Penetapan Tersangka dan Jerat Pasal

Kapolres Blora AKBP Wawan Andi Susanto mengumumkan bahwa PJ (69) telah ditetapkan sebagai tersangka dalam kasus penganiayaan hewan. Kucing bernama Mintel tersebut diketahui mati pada Rabu (28/1/2026), beberapa hari setelah ditendang pada Minggu (25/1/2026).

“Perkembangan saat ini. Penyidik berdasarkan hasil gelar perkara sudah menetapkan tersangka yaitu saudara PJ,” ungkap Wawan, dilansir detikJateng, Sabtu (14/2/2026).

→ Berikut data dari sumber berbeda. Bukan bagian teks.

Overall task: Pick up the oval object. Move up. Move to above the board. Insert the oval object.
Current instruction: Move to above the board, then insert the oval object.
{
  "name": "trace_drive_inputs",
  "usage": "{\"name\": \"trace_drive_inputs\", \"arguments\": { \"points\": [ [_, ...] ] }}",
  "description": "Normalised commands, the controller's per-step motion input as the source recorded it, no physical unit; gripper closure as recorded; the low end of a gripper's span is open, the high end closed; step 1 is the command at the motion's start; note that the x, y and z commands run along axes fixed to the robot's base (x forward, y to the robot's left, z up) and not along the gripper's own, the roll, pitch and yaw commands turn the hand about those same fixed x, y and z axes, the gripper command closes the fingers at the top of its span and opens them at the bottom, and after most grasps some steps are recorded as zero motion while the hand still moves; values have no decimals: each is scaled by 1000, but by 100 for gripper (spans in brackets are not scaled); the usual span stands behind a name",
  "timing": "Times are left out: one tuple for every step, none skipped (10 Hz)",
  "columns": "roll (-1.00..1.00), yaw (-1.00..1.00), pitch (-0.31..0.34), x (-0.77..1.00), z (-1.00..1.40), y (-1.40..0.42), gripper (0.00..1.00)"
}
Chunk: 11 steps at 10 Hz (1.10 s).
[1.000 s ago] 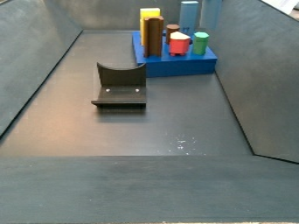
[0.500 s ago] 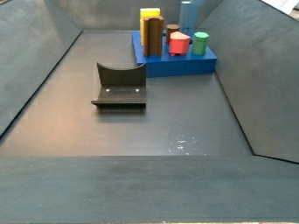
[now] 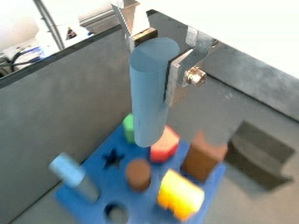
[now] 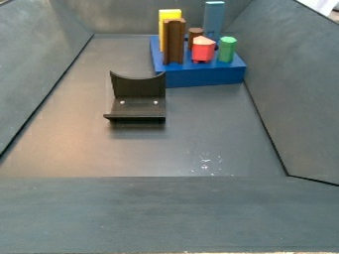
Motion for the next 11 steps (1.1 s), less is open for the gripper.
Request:
{"name": "trace_drive_inputs", "arguments": {
  "points": [
    [5,3,135,412,221,-756,100],
    [27,7,127,244,116,-373,100],
    [31,9,97,145,61,-183,100],
    [0,0,0,-29,0,0,100],
    [0,-251,0,0,0,-43,100],
    [0,-954,0,0,-66,-174,100],
    [0,-1000,0,0,-103,0,100],
    [0,-1000,-3,0,-97,0,100],
    [-10,-1000,-49,0,-266,0,100],
    [-49,-1000,-110,0,-446,-11,100],
    [-61,-997,-147,-11,-471,-34,100]
  ]
}}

PJ disangkakan melanggar Pasal 337 ayat 1 huruf a Kitab Undang-Undang Hukum Pidana (KUHP) tentang tindak pidana penganiayaan hewan. Polisi juga telah memeriksa 10 orang saksi dan mengamankan sejumlah barang bukti dari tersangka, termasuk sepatu yang digunakan untuk menendang dan pakaian yang dikenakan saat kejadian.

Barang bukti yang diamankan meliputi sepatu merek Ortuseight, celana training warna abu-abu, tas selempang warna hitam, kaos warna merah marun, dan topi berwarna kuning kombinasi merah.